The Organisation for Economic Co-operation and Development was critical, especially as the UK had signed up to its anti-bribery convention in the late 1990's. Prosecutions of companies were all but unheard of, and to prove a case prosecutors had to show that the bribery on the ground was perpetrated by a "controlling mind" of the company ie: someone high up. That was difficult
The new act creates offences of offering or receiving bribes, and a tough new offence of "failing to prevent bribery". If a company is prosecuted for that, its only defence is if it can show it has "adequate procedures" in place to stop bribes. That will involve new policies, training and cost.
Government guidance says that corporate hospitality that is reasonable and proportionate, will not be seen as a bribe.
As a result, the government issued additional guidance on the act.
In its guide to the Bribery Act, the Ministry of Justice says: "Very generally, [bribery] is defined as giving someone a financial or other advantage to encourage that person to perform their functions or activities improperly or to reward that person for having already done so."
In March Justice Secretary Kenneth Clarke assured companies the act would be implemented in a "workable, common sense" way.
He has since assured companies that they can take clients to events such as Wimbledon and the Grand Prix, so long as the hospitality is reasonable and proportionate.
The government said it did not expect "genuine hospitality" or similar expenditure to fall under the act.

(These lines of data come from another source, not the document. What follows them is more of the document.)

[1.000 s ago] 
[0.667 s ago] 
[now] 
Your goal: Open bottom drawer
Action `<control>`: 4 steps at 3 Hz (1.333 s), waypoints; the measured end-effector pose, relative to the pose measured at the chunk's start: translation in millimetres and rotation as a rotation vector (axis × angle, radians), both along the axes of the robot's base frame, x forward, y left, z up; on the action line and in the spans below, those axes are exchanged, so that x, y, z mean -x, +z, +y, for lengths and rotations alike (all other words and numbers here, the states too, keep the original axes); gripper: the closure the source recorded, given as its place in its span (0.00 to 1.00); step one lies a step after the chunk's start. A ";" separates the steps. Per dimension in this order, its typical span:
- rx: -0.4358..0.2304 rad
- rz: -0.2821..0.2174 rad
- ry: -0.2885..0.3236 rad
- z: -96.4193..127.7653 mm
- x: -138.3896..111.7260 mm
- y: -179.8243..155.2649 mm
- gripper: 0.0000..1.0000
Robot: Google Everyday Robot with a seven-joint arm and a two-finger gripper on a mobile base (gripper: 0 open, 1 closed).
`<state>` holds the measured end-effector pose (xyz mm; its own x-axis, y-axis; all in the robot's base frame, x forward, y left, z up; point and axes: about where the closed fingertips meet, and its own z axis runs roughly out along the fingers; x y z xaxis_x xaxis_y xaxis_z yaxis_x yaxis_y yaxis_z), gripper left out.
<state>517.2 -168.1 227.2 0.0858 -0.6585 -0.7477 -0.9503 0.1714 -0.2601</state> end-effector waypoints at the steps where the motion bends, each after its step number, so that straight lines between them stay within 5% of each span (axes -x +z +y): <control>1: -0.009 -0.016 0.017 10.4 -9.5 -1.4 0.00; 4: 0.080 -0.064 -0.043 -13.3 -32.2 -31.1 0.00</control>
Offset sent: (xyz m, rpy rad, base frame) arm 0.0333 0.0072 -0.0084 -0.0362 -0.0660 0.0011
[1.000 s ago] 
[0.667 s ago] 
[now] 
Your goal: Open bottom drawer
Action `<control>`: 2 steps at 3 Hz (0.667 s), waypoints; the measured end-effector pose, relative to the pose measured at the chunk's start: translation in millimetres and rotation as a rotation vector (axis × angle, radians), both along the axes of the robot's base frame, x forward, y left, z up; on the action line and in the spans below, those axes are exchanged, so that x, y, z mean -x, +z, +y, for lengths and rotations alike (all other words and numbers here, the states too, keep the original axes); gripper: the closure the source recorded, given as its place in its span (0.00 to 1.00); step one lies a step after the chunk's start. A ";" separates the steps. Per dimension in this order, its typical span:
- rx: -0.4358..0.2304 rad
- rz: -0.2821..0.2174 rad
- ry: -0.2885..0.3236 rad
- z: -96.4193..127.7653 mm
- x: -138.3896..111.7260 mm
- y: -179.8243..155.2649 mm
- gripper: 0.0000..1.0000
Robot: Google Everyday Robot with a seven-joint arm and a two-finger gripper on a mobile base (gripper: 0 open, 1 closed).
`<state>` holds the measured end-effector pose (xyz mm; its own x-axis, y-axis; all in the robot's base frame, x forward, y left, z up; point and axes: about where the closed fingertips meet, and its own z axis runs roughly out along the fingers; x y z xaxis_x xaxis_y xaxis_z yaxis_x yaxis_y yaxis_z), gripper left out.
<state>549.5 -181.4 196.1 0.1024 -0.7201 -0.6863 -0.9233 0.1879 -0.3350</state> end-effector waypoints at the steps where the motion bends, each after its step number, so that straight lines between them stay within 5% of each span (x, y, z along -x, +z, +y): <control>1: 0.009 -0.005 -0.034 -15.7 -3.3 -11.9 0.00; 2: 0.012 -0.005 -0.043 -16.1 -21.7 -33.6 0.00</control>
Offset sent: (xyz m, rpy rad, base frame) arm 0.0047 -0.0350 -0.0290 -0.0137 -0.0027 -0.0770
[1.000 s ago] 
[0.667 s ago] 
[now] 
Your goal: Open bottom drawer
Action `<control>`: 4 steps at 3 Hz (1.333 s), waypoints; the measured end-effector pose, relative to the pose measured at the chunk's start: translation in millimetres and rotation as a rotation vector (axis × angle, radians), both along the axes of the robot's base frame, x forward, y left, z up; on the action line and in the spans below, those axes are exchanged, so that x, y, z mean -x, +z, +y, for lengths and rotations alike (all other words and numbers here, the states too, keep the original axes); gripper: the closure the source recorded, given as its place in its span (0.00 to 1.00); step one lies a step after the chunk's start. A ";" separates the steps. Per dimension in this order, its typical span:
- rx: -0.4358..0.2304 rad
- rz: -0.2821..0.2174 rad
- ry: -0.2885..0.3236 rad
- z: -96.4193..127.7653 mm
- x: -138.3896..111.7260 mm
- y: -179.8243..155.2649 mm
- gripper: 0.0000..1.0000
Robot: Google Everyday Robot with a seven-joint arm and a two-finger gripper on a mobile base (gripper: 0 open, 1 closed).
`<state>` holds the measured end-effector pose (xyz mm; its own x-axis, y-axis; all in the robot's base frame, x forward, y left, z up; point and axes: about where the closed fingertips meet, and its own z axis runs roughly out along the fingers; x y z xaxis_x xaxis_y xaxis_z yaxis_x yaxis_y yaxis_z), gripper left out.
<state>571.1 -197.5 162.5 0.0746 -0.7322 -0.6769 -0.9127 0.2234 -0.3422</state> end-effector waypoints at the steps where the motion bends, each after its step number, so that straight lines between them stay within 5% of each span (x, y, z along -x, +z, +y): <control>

Companies prosecuted under the act must show they have "adequate procedures" in place to stop bribes.
"Adequate procedures" may include providing anti-bribery training to staff, carrying out risk assessments for the markets being operated in, or carrying out due diligence on the people being dealt with.
A survey released in June 2011 by the consultants KPMG suggests that a third of UK companies have not yet conducted an anti-bribery and corruption risk assessment.
The survey also found that 71% of companies believed there are some places in the world where business cannot be done without engaging in bribery and corruption.